When asked why she stopped Henry from kissing Jacinda, Lucy claims it is because she is jealous of Henry and looking for more time with her mother. Henry explains to Regina about what happened one morning, (Regina having just left Facilier's house) and Regina offers solace. Later on, Ivy visits Henry at his apartment, but as expected, he isn't interested in Ivy but suggests that she should find comfort with her family. Ivy somehow takes that advice and pays a surprise visit to Jacinda's by returning everything Victoria took from her as a way to bury the hatchet. Jacinda and Ivy make up and Jacinda returns to Ivy a doll that she had kept. This gives Ivy an idea, so when she returns to see Henry, she asks him to help find Anastasia as she believes that he can do this and he agrees.

Later that evening, Lucy goes to speak to Regina at her bar and shows her the page about Henry dying. When she shows the page to Regina, Regina reveals to Lucy that she is awake, and the two agreed to help find a way save Henry. The two come up a new code name for their mission, called "Operation Hyacinth."

==Casting notes==
Mekia Cox is credited but doesn't appear in the episode.

==Reception==
===Reviews===
The episode received positive reviews from critics with most of the praise going towards O'Donoghue's performance.
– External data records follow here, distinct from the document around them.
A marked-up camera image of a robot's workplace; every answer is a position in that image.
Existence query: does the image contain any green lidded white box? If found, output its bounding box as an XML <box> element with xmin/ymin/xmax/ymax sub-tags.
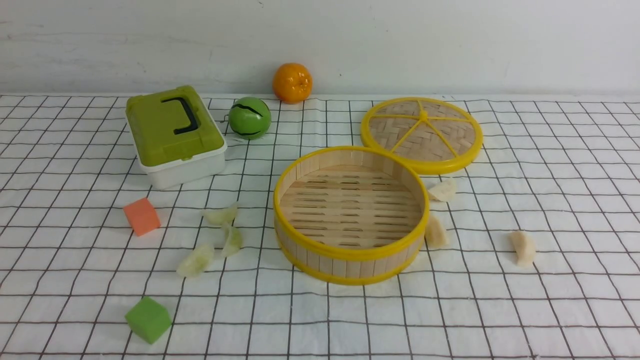
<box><xmin>125</xmin><ymin>85</ymin><xmax>227</xmax><ymax>190</ymax></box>

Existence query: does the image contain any yellow bamboo steamer lid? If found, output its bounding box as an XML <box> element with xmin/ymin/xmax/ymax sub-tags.
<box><xmin>360</xmin><ymin>96</ymin><xmax>483</xmax><ymax>175</ymax></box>

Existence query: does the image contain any green foam cube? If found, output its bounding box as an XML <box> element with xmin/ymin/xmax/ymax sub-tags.
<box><xmin>125</xmin><ymin>296</ymin><xmax>172</xmax><ymax>345</ymax></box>

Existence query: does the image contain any white dumpling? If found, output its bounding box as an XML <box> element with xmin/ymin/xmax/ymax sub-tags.
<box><xmin>424</xmin><ymin>214</ymin><xmax>450</xmax><ymax>250</ymax></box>
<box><xmin>509</xmin><ymin>230</ymin><xmax>537</xmax><ymax>268</ymax></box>
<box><xmin>427</xmin><ymin>178</ymin><xmax>458</xmax><ymax>203</ymax></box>

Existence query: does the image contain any orange foam cube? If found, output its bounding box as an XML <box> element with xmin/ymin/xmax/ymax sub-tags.
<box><xmin>123</xmin><ymin>197</ymin><xmax>162</xmax><ymax>237</ymax></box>

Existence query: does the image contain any orange toy fruit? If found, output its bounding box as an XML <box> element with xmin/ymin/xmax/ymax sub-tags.
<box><xmin>272</xmin><ymin>63</ymin><xmax>313</xmax><ymax>104</ymax></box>

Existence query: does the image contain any white grid tablecloth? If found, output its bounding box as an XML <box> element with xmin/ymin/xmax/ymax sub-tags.
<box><xmin>0</xmin><ymin>95</ymin><xmax>640</xmax><ymax>360</ymax></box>

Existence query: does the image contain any green dumpling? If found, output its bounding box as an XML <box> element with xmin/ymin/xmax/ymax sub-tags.
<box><xmin>176</xmin><ymin>243</ymin><xmax>215</xmax><ymax>278</ymax></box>
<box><xmin>201</xmin><ymin>202</ymin><xmax>238</xmax><ymax>227</ymax></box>
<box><xmin>221</xmin><ymin>222</ymin><xmax>243</xmax><ymax>258</ymax></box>

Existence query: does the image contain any green toy watermelon ball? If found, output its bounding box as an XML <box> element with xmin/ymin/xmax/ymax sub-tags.
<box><xmin>228</xmin><ymin>96</ymin><xmax>271</xmax><ymax>141</ymax></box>

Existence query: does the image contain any yellow bamboo steamer tray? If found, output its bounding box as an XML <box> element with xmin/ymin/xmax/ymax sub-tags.
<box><xmin>273</xmin><ymin>146</ymin><xmax>430</xmax><ymax>286</ymax></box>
Buddy TV noted that it was time to give Colin O'Donoghue time to shine in this episode: "It was a convoluted road bringing him into the fold, but since his introduction, Wish Hook has been one of the highlights of Once Upon a Time season 7. Yet as fun as the character has been, he hasn't had many episodes focused purely on him, although that could be because his cursed persona is duller than Prince Charming after an all-nighter of smoldering. In this episode, "Knightfall", Once Upon a Time tries to correct things by giving an episode focused completely on Hook in both realms. It's a bumpy road, certainly in the Rogers half, but because Colin O'Donoghue is leading it, there is the usual Hook charm at play that makes up a lot of slack."

Entertainment Weekly's Justin Kirkland had no grade for this episode.